Mr. Magorium's Wonder Emporium

There are two Dustin Hoffmans. There’s serious Dustin Hoffman from movies like The Graduate, and then there’s wacky character Dustin Hoffman from movies like Rain Man, Hook, I Heart Huckabees, and now Mr. Magorium’s Wonder Emporium. Call me crazy, but I’ve always preferred wacky character Dustin Hoffman, and I have a sneaking suspicion that he does too.

Hoffman has never looked like he’s having more fun than he does as the titular Mr. Magorium in his Wonder Emporium. Magorium is a magical person, an avid shoe wearer, and the owner of a magical toy store. He started out making toys for Napoleon and about one hundred years ago he opened his Emporium in downtown New York. He’s assisted by his non-magical store manager Molly Mahoney played by cuter than ever, short-haircut Natalie Portman, and an awkward young boy named Eric (Zach Mills).

This is not however, a movie about a magical toy store. The trailers make it seem like a slinky-sized knockoff of Willy Wonka, but writer/director Zach Helm’s script actually skips most of the cliché ogling of mysterious computer-generated wonderments and instead veers off in a different direction. Mr. Magorium’s Wonder Emporium ends up serving as nothing more than a backdrop for a rather heartwarming and engaging examination of life, death, and dealing with loss.

We walk into Mr.
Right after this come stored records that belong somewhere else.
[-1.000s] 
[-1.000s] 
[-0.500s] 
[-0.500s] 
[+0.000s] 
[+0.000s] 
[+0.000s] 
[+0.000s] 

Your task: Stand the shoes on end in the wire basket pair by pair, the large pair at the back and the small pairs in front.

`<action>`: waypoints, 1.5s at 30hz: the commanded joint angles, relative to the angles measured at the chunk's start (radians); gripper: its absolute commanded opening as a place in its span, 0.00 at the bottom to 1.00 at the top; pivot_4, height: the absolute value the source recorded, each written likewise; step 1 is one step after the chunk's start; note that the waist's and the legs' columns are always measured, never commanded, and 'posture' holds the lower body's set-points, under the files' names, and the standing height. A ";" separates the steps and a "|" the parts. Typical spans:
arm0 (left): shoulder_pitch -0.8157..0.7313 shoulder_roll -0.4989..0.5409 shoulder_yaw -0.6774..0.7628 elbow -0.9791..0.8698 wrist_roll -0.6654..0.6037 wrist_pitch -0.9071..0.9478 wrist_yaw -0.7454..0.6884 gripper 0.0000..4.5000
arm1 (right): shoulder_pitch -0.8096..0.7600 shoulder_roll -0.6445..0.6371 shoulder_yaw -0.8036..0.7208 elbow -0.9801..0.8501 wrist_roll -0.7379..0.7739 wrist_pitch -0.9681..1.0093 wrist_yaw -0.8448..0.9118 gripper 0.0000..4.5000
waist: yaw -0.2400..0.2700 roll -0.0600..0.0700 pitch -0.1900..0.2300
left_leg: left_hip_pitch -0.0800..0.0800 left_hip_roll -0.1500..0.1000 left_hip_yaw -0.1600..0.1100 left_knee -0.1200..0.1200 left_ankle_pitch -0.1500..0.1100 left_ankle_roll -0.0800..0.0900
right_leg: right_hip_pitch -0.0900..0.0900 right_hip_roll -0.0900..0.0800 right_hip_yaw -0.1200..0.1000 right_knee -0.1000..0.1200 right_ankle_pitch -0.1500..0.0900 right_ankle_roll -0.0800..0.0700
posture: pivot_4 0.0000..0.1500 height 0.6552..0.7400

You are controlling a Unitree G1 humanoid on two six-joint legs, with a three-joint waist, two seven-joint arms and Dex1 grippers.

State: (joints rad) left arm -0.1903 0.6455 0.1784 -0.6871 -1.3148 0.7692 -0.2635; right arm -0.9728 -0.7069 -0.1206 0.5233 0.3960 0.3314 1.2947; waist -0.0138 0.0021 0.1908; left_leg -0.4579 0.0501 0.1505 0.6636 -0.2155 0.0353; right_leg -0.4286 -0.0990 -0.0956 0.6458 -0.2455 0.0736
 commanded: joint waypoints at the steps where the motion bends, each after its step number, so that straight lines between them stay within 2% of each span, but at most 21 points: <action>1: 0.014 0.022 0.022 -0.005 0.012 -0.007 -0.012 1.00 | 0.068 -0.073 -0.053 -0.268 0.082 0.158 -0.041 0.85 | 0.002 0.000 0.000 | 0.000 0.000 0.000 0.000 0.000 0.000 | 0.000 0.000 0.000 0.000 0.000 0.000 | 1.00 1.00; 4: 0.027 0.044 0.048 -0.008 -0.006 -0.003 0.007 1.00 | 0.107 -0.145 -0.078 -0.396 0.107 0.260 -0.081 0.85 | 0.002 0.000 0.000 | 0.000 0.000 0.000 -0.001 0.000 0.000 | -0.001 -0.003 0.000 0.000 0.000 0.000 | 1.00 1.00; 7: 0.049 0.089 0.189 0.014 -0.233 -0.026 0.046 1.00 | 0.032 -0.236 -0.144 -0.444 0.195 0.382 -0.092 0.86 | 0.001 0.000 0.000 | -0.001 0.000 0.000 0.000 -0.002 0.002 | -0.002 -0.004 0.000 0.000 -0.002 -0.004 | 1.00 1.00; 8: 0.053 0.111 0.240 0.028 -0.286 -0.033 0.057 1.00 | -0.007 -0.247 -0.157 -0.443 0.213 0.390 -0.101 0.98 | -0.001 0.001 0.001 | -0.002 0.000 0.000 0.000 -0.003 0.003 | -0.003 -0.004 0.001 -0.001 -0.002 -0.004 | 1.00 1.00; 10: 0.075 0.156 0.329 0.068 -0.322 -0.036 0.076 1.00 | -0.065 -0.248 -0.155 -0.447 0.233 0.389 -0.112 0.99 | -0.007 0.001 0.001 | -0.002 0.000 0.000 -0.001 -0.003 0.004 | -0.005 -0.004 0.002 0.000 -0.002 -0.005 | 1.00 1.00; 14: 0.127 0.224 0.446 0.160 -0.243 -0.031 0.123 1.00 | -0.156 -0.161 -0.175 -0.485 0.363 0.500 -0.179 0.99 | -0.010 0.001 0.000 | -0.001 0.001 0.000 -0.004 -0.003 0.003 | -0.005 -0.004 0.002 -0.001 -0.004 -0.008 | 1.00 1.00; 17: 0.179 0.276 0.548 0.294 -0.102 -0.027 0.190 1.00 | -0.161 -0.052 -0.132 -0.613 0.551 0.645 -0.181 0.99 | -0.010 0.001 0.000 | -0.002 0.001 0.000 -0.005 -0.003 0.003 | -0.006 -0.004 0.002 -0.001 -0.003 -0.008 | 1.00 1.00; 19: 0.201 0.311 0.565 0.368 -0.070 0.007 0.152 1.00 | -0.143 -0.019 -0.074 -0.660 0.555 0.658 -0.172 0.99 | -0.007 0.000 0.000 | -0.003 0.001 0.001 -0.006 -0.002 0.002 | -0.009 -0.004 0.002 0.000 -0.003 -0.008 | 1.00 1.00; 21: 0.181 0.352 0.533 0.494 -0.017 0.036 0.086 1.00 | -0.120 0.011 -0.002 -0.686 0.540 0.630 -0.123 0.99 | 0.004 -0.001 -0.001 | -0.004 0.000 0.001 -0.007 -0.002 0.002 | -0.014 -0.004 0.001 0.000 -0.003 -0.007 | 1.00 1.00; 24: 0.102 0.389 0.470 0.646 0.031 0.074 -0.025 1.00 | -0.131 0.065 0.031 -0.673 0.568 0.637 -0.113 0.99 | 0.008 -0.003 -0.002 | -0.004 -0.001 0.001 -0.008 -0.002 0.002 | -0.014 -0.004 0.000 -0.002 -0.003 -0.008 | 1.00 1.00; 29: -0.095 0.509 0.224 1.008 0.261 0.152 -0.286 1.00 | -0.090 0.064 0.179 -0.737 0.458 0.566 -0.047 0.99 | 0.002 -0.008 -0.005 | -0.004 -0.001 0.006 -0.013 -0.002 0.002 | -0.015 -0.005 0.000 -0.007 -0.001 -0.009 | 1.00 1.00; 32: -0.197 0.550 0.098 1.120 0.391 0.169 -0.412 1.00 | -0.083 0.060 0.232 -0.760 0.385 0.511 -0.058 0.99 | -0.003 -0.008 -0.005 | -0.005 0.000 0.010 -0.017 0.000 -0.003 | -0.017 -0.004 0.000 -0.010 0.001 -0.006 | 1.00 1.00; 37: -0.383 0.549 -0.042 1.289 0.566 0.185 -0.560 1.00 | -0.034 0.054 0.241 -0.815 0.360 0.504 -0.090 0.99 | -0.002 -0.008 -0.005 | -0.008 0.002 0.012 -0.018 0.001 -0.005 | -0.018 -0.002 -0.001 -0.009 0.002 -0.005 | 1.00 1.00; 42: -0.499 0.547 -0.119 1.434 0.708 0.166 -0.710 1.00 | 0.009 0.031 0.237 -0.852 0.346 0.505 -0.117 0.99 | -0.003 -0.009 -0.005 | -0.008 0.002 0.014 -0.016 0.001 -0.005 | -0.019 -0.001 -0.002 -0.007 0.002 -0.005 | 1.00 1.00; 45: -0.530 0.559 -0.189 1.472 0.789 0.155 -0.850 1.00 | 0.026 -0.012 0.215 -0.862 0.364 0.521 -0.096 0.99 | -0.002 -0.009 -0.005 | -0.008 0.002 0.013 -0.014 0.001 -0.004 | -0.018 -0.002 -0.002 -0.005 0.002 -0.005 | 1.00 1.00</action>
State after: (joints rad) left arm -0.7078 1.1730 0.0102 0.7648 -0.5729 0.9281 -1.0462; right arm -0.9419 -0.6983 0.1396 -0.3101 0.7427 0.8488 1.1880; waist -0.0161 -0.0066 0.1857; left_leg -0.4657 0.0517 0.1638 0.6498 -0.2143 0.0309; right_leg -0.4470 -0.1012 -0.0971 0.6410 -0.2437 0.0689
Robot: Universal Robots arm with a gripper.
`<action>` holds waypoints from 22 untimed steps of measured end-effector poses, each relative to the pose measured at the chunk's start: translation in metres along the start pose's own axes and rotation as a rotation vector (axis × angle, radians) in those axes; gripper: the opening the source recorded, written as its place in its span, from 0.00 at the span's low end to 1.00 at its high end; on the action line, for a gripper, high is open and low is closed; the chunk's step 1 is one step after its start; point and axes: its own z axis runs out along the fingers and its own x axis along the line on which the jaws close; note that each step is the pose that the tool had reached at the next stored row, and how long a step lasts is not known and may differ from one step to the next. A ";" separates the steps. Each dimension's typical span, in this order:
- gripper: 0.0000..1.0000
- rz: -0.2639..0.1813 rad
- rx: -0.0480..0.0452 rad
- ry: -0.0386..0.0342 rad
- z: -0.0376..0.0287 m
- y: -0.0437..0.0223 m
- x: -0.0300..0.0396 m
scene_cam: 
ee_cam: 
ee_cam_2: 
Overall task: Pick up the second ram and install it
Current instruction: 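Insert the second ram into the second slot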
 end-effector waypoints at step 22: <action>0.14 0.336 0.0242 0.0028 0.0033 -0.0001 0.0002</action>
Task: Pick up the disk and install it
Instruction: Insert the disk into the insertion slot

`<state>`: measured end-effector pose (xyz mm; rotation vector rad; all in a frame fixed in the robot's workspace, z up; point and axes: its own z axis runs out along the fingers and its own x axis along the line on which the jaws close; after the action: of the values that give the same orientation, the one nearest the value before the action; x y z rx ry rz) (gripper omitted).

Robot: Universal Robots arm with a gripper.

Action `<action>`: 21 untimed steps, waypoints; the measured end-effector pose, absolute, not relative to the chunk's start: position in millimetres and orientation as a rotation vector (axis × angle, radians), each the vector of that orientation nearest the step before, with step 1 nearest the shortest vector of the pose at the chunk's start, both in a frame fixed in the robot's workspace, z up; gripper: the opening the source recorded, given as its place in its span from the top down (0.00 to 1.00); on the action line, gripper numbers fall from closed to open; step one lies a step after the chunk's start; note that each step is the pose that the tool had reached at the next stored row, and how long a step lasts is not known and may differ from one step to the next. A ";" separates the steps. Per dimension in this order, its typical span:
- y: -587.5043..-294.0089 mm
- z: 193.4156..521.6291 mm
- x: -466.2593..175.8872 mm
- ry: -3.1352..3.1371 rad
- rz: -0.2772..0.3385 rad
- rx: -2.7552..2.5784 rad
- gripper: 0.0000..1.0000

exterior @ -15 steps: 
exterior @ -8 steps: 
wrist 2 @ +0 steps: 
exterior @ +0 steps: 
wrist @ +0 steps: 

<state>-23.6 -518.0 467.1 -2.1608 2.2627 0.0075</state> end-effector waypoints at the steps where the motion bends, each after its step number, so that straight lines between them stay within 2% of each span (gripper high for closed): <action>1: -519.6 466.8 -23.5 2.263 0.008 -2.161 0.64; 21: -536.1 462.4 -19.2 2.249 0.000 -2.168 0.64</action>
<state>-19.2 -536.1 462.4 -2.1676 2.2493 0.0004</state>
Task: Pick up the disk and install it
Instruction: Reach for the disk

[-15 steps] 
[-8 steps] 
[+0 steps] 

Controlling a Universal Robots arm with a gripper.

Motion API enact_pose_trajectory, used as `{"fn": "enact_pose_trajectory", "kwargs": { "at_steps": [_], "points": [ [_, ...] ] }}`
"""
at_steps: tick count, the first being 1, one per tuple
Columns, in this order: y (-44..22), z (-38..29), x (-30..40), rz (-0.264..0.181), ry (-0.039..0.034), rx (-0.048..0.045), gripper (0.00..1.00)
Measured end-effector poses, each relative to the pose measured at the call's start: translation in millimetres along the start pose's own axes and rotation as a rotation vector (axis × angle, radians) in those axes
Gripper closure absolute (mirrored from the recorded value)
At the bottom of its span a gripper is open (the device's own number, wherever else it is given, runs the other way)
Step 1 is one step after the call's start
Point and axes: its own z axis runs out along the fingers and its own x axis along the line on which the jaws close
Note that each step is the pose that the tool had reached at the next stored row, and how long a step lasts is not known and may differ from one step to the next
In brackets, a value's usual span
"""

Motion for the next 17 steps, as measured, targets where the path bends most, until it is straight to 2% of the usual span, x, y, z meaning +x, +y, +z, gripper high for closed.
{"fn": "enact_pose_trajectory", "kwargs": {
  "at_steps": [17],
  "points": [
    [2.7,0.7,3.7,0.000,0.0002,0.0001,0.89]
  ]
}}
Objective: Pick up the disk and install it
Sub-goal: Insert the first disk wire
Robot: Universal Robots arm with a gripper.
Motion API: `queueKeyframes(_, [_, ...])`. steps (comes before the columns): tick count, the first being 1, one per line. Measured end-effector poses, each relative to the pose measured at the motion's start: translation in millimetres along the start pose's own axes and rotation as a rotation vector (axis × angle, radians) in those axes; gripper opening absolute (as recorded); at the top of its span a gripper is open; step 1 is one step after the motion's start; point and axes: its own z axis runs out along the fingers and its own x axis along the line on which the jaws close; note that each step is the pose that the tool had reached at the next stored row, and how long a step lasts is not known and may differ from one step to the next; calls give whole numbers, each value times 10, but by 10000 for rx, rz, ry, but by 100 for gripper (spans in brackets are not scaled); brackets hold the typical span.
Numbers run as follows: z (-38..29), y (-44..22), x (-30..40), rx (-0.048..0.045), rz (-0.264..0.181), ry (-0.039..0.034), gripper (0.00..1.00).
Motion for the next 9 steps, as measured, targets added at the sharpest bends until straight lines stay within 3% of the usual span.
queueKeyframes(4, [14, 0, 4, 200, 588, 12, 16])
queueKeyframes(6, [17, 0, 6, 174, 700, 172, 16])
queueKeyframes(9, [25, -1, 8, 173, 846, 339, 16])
Magorium’s store a few days before, unbeknownst to his adoring staff, he plans to leave. By leave I don’t mean take a lunch break or even retire. Mr. Magorium is planning to die, and the movie, while it handles the subject delicately, doesn’t dance around that. The film itself is not about the store, but about how Magorium’s friends, his extended family of Molly and Eric, will handle his imminent departure. At first, they don’t handle it well.

Magorium hires an accountant, whom he mistakes for a Mutant (Jason Bateman), to determine the value of his assets. Since he’s leaving he plans to pass everything on to Molly, and figures he ought to find out what it’s worth. Meanwhile Molly is preoccupied with the concerto she’s been failing to write, and takes awhile to catch on to exactly what’s going on with Magorium. Both Molly and Eric are given beautiful little sub plots about troubles in both their lives. Molly was a musical prodigy as a child, but as an adult she’s never been able to live up to her musical potential, and so she’s still working (albeit happily), for the lovable Mr. Magorium. Eric, is an awkward kid who can’t seem to make friends his own age, and so hides out in Magorium’s store with much to old for him Molly, the only person he’s able to be friends with.

The characters carry the film. Hoffman is fantastic as Magorium; wry, silly, and wise all at once, it’s impossible to watch without wanting to give him a tremendous hug. The film’s best moments come when Portman, Mills, and Bateman interact with Magorium. The film’s filled with beautiful character sequences, and has a real knack for doing the unexpected with them. It’s wonderfully engaging… to a point. Then the movie hits a speed bump.

Magorium falls apart in the final act, when it can’t seem to figure out how to end, and so the film’s finale ends up being rushed. The movie breezes past at barely an hour and a half, and when it’s over the film stops without finishing a lot of the stories it started. The subplots involving Molly and Eric’s troubles are simply dropped, and none of the real, soul searching issues the movie raises are ever addressed. Instead, Magorium’s Wonder Emporium gives up and dives into the sparkly, CGI, magical sprinkles it’s avoided for most of it’s running time as a way of simply getting the credits to roll.

Even with it’s fatally flawed ending, Mr. Magorium’s Wonder Emporium is worth seeing for all the wonderful moments leading up to it, and for a delightfully engaging character performance from Dustin Hoffman. I wish the film had the temerity to really plumb the depths of some of the things touched on in its script, but I think it does enough to work out as a thoughtful, charming, and occasionally bittersweet experience. Or rather it does as long as you don’t have a problem with Dustin Hoffman doing funny voices.